In response to this call, some who were whole and needed not a physician, as well as those who were sick, reported at the surgeon’s tent for prescriptions. Much used to be said by the soldiers in regard to the competency or incompetency of army surgeons. It was well understood in war time that, even though an examination of fitness was required of surgeons to secure an appointment in the army,—at least in some States,—many charlatans, by some means, received commissions. Such an examination had as much value as those the medicine men made of recruits in ’64 and ’65, for those who have occasion to remember will agree that a sufficient number of men too old or diseased came to the front in those years—no, they did not all get as far as the front—to fairly stock all the hospitals in the country. A part of this showing must be charged to incompetent physicians, and a part to the strait the government was in for recruits. The appointment of incompetent surgeons, on the other hand, is to be condoned in a government sorely pressed for medical assistance, and all too indifferent, in its strait, to the qualifications of candidates.

Nothing in this line of remark is to be construed as reflecting on the great mass of army surgeons, who were most assiduous workers, and whose record makes a most creditable chapter in the history of the Rebellion. There are incompetents in every class.
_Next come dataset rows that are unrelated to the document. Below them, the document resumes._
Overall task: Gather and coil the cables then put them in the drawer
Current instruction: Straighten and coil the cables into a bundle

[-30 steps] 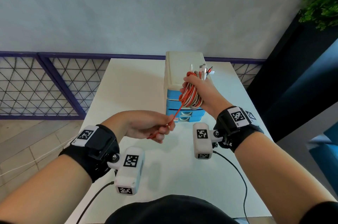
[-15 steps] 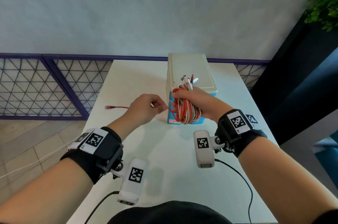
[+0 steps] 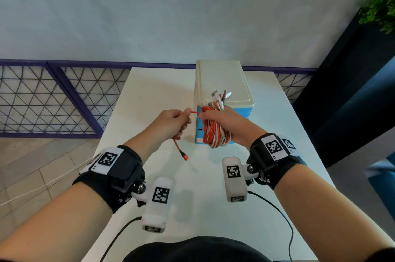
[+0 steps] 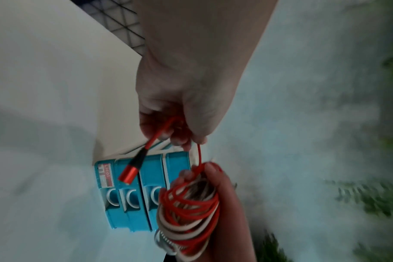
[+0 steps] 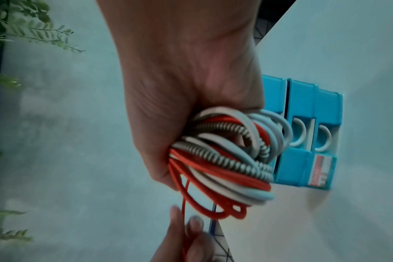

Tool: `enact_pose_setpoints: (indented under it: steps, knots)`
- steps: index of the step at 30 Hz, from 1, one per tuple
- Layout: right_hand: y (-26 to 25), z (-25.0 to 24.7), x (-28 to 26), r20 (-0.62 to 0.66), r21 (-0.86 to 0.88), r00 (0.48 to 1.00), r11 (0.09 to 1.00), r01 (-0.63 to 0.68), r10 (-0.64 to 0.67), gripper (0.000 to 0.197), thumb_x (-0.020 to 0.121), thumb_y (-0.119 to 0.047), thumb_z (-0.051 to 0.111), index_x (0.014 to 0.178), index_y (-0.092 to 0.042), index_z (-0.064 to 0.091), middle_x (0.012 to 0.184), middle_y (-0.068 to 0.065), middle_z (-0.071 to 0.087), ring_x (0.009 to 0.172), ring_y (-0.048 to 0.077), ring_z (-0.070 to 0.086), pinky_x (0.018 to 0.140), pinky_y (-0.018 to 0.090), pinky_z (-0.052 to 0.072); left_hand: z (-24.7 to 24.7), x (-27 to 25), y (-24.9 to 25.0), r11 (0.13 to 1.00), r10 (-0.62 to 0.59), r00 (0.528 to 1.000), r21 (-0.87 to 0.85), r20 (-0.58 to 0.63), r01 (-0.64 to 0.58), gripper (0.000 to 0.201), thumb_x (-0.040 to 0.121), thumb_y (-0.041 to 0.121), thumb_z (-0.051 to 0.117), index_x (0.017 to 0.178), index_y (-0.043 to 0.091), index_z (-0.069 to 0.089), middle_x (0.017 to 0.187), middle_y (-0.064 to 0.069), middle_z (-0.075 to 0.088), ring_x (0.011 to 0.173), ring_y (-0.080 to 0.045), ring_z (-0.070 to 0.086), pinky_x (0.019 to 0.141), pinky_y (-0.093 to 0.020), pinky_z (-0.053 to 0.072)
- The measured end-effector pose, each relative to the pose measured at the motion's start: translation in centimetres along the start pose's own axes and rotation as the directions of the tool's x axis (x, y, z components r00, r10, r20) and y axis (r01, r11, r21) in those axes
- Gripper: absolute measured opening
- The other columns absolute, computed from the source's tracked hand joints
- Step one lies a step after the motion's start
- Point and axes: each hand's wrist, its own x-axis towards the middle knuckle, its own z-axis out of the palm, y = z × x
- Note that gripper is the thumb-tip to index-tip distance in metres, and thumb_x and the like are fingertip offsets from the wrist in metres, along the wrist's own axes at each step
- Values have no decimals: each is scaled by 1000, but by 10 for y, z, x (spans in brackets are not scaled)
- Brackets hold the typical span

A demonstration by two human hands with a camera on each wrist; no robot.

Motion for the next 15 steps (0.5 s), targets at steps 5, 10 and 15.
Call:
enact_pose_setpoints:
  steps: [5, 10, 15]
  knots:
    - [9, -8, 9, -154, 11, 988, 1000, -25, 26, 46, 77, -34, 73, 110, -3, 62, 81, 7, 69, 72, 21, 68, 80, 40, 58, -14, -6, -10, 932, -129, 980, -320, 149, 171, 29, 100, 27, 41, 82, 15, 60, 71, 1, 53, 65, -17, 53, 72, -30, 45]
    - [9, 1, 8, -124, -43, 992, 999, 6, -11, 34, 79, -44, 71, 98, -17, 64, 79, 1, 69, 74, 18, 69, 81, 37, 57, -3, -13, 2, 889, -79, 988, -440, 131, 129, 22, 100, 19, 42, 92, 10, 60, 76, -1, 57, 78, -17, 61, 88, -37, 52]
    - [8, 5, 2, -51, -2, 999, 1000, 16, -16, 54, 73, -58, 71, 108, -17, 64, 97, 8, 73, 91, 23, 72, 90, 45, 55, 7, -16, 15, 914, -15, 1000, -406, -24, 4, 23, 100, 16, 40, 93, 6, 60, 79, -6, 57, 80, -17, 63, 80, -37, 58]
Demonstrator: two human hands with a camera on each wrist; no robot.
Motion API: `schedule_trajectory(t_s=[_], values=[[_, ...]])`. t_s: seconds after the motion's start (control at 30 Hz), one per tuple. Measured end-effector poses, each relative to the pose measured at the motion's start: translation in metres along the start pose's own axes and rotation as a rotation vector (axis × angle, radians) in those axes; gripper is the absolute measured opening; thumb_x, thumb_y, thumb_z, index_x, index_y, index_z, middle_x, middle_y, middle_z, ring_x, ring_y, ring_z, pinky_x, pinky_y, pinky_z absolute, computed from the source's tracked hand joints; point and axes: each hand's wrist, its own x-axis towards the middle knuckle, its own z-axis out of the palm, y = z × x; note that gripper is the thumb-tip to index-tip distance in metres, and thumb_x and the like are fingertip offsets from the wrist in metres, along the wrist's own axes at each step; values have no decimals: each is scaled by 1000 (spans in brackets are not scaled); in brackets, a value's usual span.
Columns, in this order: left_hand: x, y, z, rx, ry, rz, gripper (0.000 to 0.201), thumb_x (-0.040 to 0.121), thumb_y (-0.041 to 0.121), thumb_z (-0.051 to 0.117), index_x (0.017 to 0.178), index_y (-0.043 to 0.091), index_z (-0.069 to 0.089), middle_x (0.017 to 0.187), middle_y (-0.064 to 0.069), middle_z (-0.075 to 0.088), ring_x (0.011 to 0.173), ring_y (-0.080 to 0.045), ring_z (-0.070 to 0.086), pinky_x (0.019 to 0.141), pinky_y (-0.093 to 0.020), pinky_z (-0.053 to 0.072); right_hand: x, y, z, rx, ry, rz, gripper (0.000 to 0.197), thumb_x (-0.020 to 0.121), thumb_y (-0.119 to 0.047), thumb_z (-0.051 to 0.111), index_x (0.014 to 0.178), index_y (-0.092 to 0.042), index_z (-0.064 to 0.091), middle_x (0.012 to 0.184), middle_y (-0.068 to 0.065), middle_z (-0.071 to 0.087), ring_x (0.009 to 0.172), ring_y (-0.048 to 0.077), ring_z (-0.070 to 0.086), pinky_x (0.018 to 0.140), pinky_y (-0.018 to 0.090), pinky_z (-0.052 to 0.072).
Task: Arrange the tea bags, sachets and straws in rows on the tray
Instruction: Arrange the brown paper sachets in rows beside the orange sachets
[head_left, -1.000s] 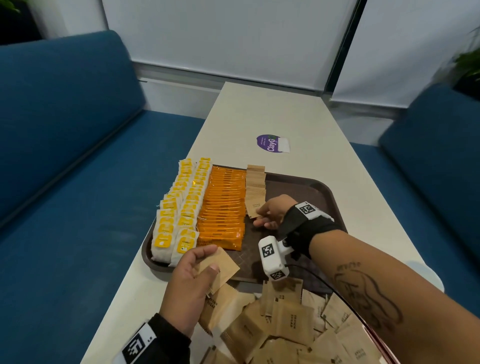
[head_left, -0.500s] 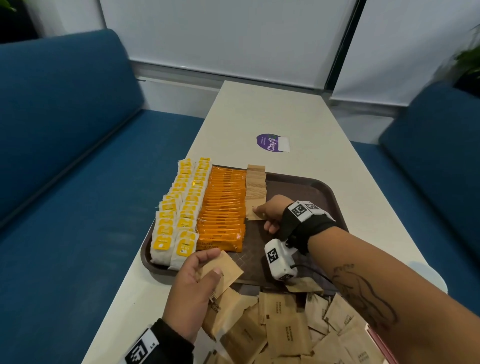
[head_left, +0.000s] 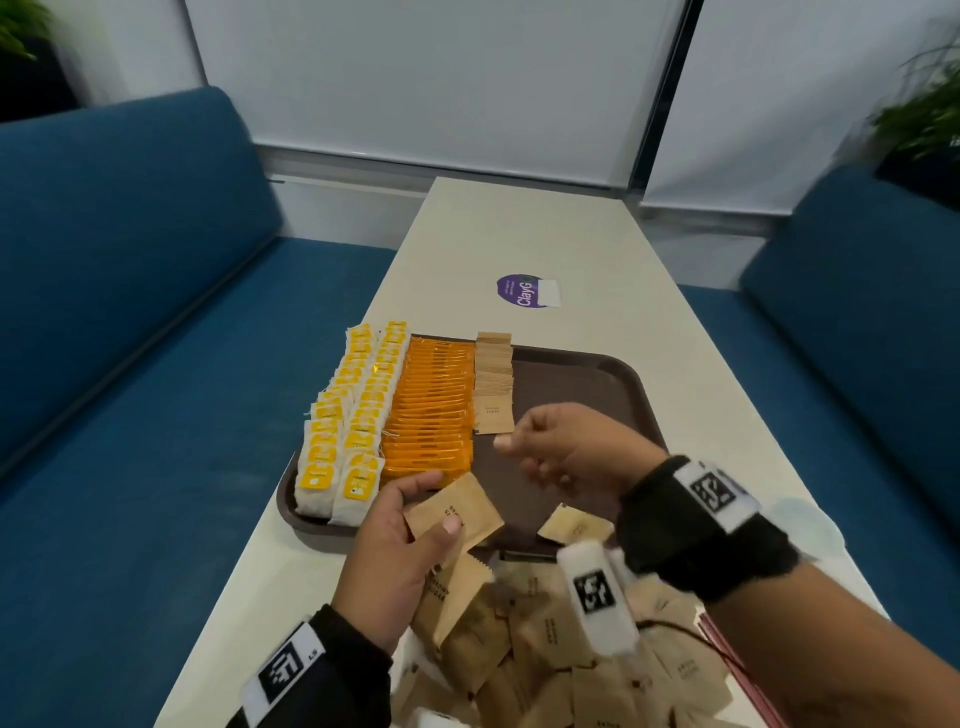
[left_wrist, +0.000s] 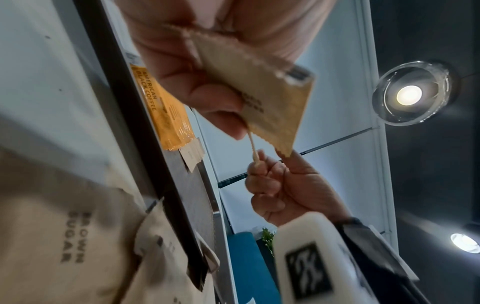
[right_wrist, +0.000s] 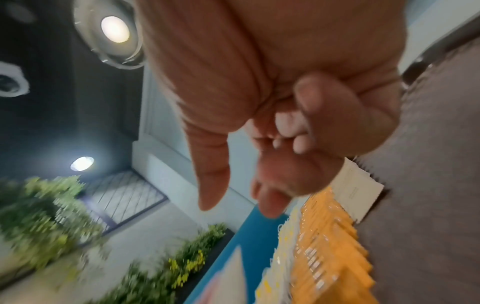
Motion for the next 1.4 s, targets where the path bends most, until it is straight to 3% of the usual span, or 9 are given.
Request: schedule_trajectory(t_s=[0.13, 0.37, 0.5, 0.67, 0.77, 0.93, 1.17, 1.27, 1.4], values=[[-5, 0, 6, 56, -46, 0, 34, 83, 1, 64, 106, 24, 55, 100, -3, 67, 93, -18, 64, 74, -28, 50, -22, 21, 20, -61, -53, -48, 24, 80, -21, 72, 99, -21, 58, 90, 0, 67, 71, 8, 63, 59, 18, 52], [-9, -2, 8, 68, -35, 29, 34, 77, 2, 70, 102, 22, 57, 96, -1, 70, 91, -15, 65, 74, -27, 50, -30, 37, 30, 178, -84, -24, 34, 80, -11, 71, 108, 5, 59, 81, 6, 65, 61, 11, 57, 51, 21, 37], [-7, -1, 3, 41, -41, 11, 37, 84, -11, 56, 102, 22, 58, 81, -1, 71, 77, -6, 65, 67, -15, 51, -10, 27, 9, 339, 104, -26, 11, 81, -5, 67, 88, -8, 60, 65, -1, 62, 52, 8, 51, 45, 19, 36], [-2, -8, -7, -29, -10, -23, 43, 83, -19, 50, 102, 19, 60, 91, -5, 69, 85, -16, 63, 64, -21, 52, 35, 7, -28, 95, 297, -7, 12, 81, -8, 69, 79, -14, 59, 69, 1, 62, 52, 8, 46, 46, 19, 34], [4, -11, -12, -71, 4, -43, 47, 81, -21, 51, 102, 20, 60, 97, -5, 68, 91, -16, 63, 66, -24, 52, 70, 2, -37, -86, 246, 100, 5, 85, -9, 66, 84, -13, 65, 80, 5, 64, 58, 12, 47, 48, 20, 37], [11, -13, -21, -113, 44, -42, 48, 79, -23, 51, 103, 18, 60, 97, -5, 67, 88, -16, 63, 66, -25, 51, 114, 3, -29, -517, 135, 258, 12, 87, -19, 65, 81, -9, 63, 67, 1, 57, 57, 13, 50, 55, 24, 40], [17, -16, -28, -160, 84, -37, 47, 77, -23, 53, 99, 18, 59, 96, -7, 65, 87, -15, 61, 61, -23, 53, 139, 3, -21, -433, 154, 398, 21, 91, -22, 62, 76, -9, 57, 68, 2, 58, 56, 12, 51, 56, 24, 43], [19, -17, -26, -179, 92, -40, 46, 77, -23, 55, 98, 18, 59, 94, -7, 62, 85, -15, 59, 58, -19, 55, 144, 4, -22, -370, 144, 429, 16, 93, -21, 60, 83, -8, 60, 70, 4, 61, 57, 12, 54, 66, 27, 46], [22, -17, -22, -167, 92, -32, 46, 75, -22, 57, 97, 19, 60, 92, -7, 59, 82, -13, 58, 57, -20, 54, 141, 7, -19, -304, 114, 464, 17, 93, -23, 59, 95, -7, 58, 74, 6, 60, 57, 13, 55, 52, 27, 42]])
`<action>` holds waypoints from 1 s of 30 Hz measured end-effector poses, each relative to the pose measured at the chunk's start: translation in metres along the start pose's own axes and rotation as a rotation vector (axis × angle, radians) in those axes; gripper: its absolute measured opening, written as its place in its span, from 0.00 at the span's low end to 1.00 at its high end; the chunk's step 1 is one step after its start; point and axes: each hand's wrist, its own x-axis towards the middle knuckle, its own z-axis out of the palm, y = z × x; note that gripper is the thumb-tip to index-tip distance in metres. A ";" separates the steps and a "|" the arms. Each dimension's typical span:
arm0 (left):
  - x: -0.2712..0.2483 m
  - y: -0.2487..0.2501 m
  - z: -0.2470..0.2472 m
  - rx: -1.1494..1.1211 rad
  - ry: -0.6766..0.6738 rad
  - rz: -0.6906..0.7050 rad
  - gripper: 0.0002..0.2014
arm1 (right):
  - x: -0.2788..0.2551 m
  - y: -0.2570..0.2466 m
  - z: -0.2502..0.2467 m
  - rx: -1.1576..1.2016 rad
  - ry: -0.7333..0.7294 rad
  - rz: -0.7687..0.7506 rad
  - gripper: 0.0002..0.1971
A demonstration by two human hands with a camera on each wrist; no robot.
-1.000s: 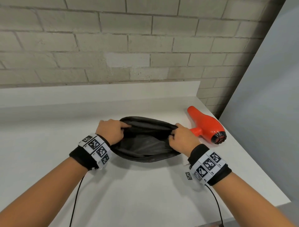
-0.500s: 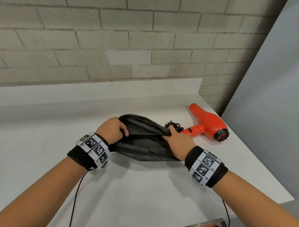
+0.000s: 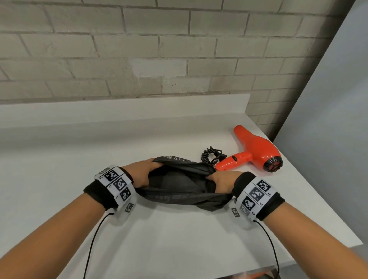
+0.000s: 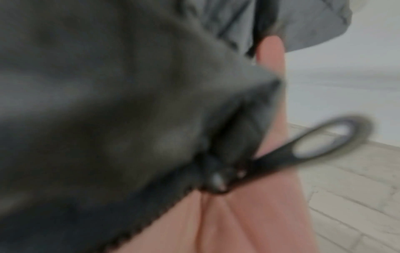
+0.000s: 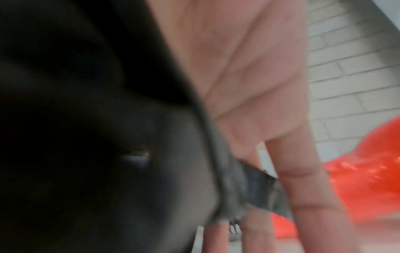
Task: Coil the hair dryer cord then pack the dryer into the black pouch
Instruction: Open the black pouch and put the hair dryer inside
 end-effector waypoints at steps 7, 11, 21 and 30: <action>0.006 0.000 -0.008 -0.057 0.152 -0.087 0.30 | -0.007 0.032 -0.013 0.355 0.212 -0.067 0.20; 0.010 0.005 -0.001 0.112 0.072 -0.121 0.33 | -0.005 0.042 -0.011 0.273 0.272 0.031 0.26; 0.015 -0.004 -0.014 -0.101 0.201 -0.045 0.34 | 0.001 0.060 -0.007 0.820 0.581 -0.063 0.05; 0.013 -0.037 -0.032 -0.285 0.553 -0.198 0.24 | 0.009 0.065 -0.006 0.734 0.460 0.343 0.25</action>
Every soldier who tried to do his duty, and only responded to sick-call when in the direst need, should have received the most skilful treatment to be had; but a strict regard for the facts compels the statement that a large number of those who waited upon the doctor deserved no better treatment than the most ignorant of these men of medicine were likely to administer. Yes, there were a few individuals to be found, I believe, in every company in the service, who, to escape guard or fatigue duty, would feign illness, and, if possible, delude the surgeon into believing them proper subjects for his tenderest care. Too often they succeeded, and threw upon their own intimate associates the labors of camp, which they themselves were able to perform, and degraded their bodies by swallowing drugs, for the ailments to which they laid claim. I can see to-day, after a lapse of more than twenty years, these “beats on the government” emerging from their tents at sick-call in the traditional army overcoat, with one hand tucked into the breast, the collar up, cap drawn down, one trousers-leg hung up on the strap of a government boot, and a pace slow and measured, appearing to bear as many of the woes and ills of mankind as Landseer has depicted in his “Scapegoat.”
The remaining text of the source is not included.